During the last years I have accumulated a quite heterogeneous set of hard disks of different sizes and speeds for storing my private data. I'm planning to put them in a self build Linux filer to reduce the hassle of replicating local data manually, reducing duplicated files and better utilize the given resources. Also I'm expecting that in the coming years my storage need will increase. Therefore it should be possible to dynamically add disks and also removing single drives to replace them with newer and larger ones.

If I'm not mistaken the most common option for building a filer would be using a (software) RAID to increase reliability and an additional backup scheme on external or removable drives to prevent accidental loss of important data.

As RAID5/RAID6 needs drives of equal size it doesn't satisfy my need for a more dynamic disk addition/removal scheme. So I'm looking for a FLOSS file system or block device abstraction layer that provides:

  • dynamical addition and removal of hard disks possible
  • replication/redundancy similar to RAID5, maybe adjustable per file or directory
  • no additional (especially dedicated) machines necessary (but the possibility to add a second machine later if needed would be nice but is not necessary)
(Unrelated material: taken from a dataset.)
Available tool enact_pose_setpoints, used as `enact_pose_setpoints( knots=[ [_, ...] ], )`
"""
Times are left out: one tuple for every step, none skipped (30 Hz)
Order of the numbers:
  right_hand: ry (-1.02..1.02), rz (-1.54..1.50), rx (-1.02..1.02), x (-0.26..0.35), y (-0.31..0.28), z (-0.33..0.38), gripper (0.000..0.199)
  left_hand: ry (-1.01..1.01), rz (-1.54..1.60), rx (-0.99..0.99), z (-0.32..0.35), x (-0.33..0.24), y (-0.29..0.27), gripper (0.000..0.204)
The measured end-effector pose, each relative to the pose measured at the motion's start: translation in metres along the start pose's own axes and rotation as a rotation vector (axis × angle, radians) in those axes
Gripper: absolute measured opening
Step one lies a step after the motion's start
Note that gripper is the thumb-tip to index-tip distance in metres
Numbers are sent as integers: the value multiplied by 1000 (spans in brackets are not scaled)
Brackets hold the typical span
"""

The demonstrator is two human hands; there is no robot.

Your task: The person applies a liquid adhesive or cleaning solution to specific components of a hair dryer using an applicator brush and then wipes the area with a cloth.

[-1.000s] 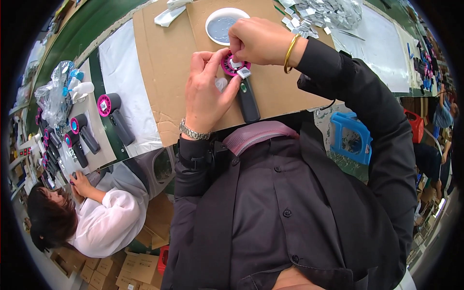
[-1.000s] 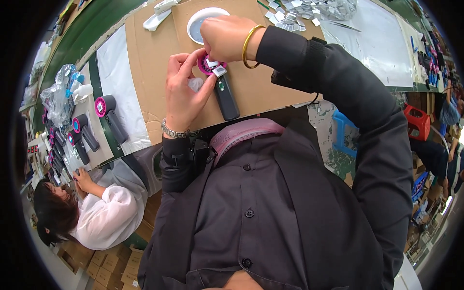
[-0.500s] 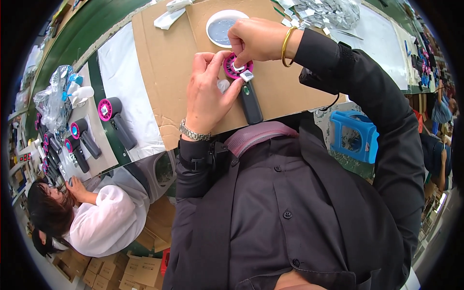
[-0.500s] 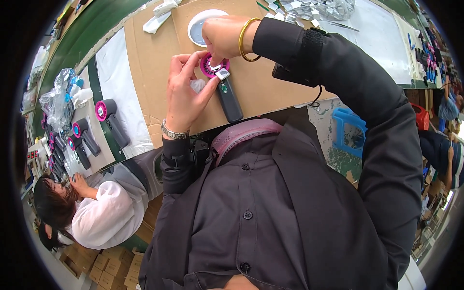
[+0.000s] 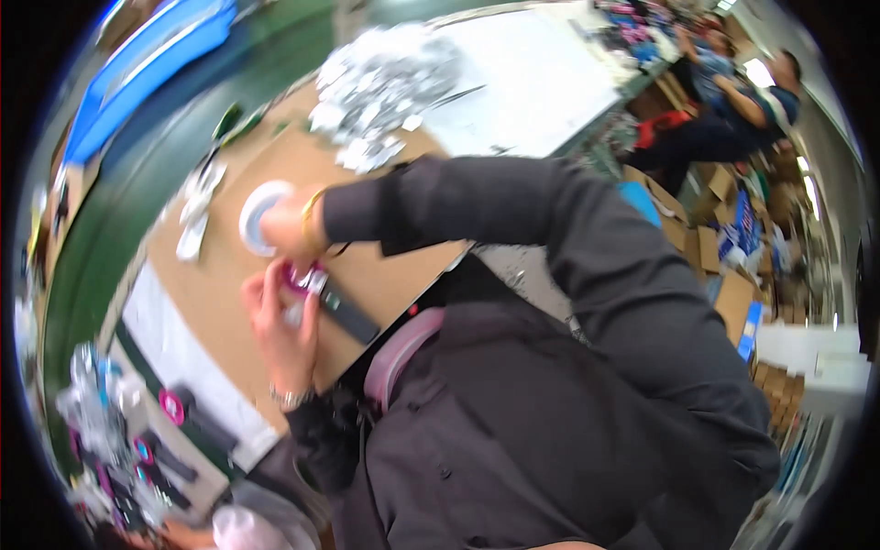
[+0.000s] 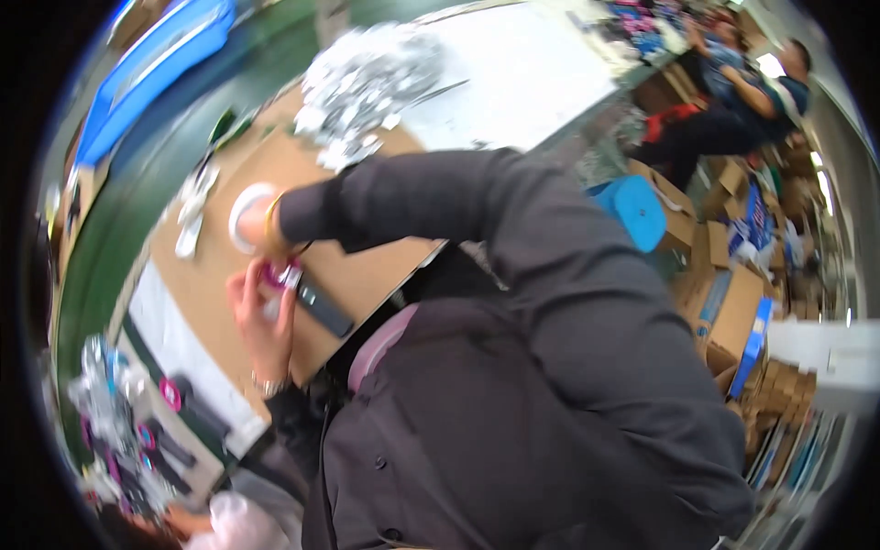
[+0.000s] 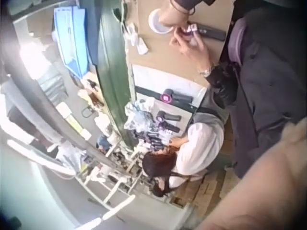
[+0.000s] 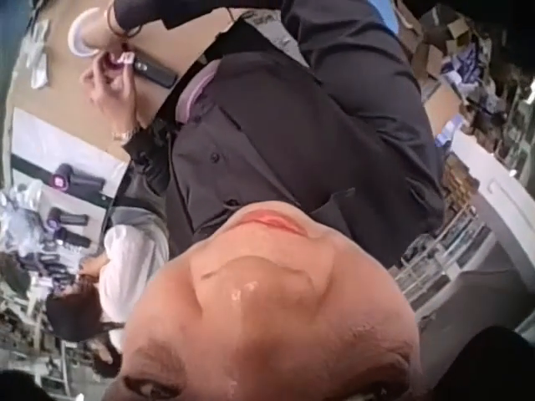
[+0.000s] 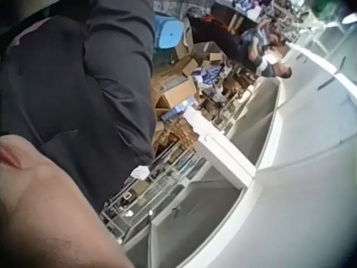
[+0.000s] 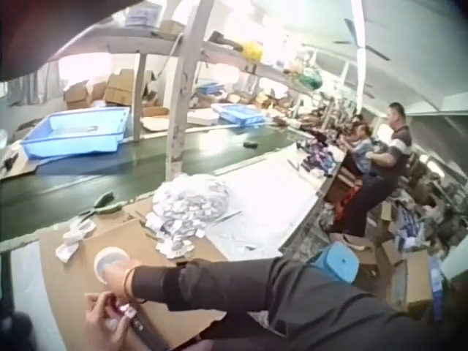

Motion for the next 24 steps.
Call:
enact_pose_setpoints(
  knots=[
    [24, 60, 23, 1, 16, -18, 41, 48, 29, 8, -1, -3, 0, 60],
    [42, 114, 52, -9, 30, -30, 42, 29, 17, 11, -3, -3, 2, 60],
    [47, 122, 50, -9, 29, -29, 42, -26, -12, 2, 2, 6, 0, 59],
    [38, 110, 14, -5, 22, -23, 41, -30, -17, -5, 5, 7, 0, 59],
    [20, 94, -19, 1, 17, -16, 41, -4, 11, -9, 7, 4, 1, 58],
    [-5, 71, -58, 8, 8, -10, 41, 24, 27, -15, 4, 2, 1, 58],
    [11, 75, -71, 4, -3, -3, 40, 48, 36, -28, -1, 0, -1, 57],
    [11, 65, -74, 3, -5, 2, 39, 56, 16, -29, -3, -4, -1, 56],
    [-1, 55, -50, -1, -4, 1, 37, 63, -7, -30, -8, -10, 2, 55],
    [-16, 49, -19, -7, -1, -2, 36, 60, -4, -30, -10, -12, 5, 54],
    [-22, 52, 5, -8, 0, -7, 36, 65, 4, -26, -11, -12, 5, 53],
    [-26, 57, 35, -9, 1, -8, 36, 29, -32, -36, -9, -8, 5, 53],
    [-49, -1, 19, -10, 0, -8, 36, 30, -30, -37, -7, -8, 5, 53],
    [-68, -57, 3, -12, 0, -7, 35, 34, -24, -37, -5, -7, 5, 53],
    [-102, -125, -31, -19, 1, -4, 34, 20, -41, -42, -5, -4, 7, 53],
    [-137, -192, -64, -20, 0, 0, 33, 35, -30, -53, -5, -4, 7, 55],
    [-121, -260, -144, -26, -3, 5, 31, 53, -16, -63, -4, -3, 7, 57],
    [-102, -329, -222, -30, -9, 12, 29, 70, -1, -73, -4, -2, 7, 59],
    [-190, -349, -375, -26, -22, 25, 28, 53, -14, -76, 0, 0, 3, 59],
    [-274, -371, -529, -22, -35, 39, 27, 44, -17, -74, 3, 1, 0, 61],
    [-243, -376, -552, -17, -45, 55, 25, 40, -16, -70, 3, 1, -2, 64],
    [-210, -381, -576, -12, -49, 71, 23, 37, -14, -64, 4, 0, -4, 66],
    [-207, -388, -569, -11, -44, 83, 23, 29, -15, -58, 3, -1, -5, 66],
    [-208, -407, -591, -10, -41, 93, 22, 9, 19, -69, 3, -2, -7, 67]
  ],
)
Point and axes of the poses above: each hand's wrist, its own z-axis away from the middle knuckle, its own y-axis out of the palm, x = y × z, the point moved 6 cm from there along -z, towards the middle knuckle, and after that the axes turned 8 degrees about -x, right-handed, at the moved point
I looked a bit in distributed file systems like XtremeFS, but haven't found one yet that satisfies all points and work well on a single machine. Do you have an idea what could be a solution?

Best Answer

To put it simply, believe it or not, hardware solution are easier to rebuilt and more reliable than software solution, and existing solution are often less costly to implement.

Building your storage system is generally not a good idea unless you are very well versed in the art of storage management. In general, the old dictum "If you had to ask it's not for you" applies.

Bottom line: I would recommend buying new harddisks (These days those are cheap compared with my data - if your data isn't worth buying a set of harddisk these days, Houston we've had a problem.) and setting up a brand new raid5/6 to handle it, together with some cold replacements.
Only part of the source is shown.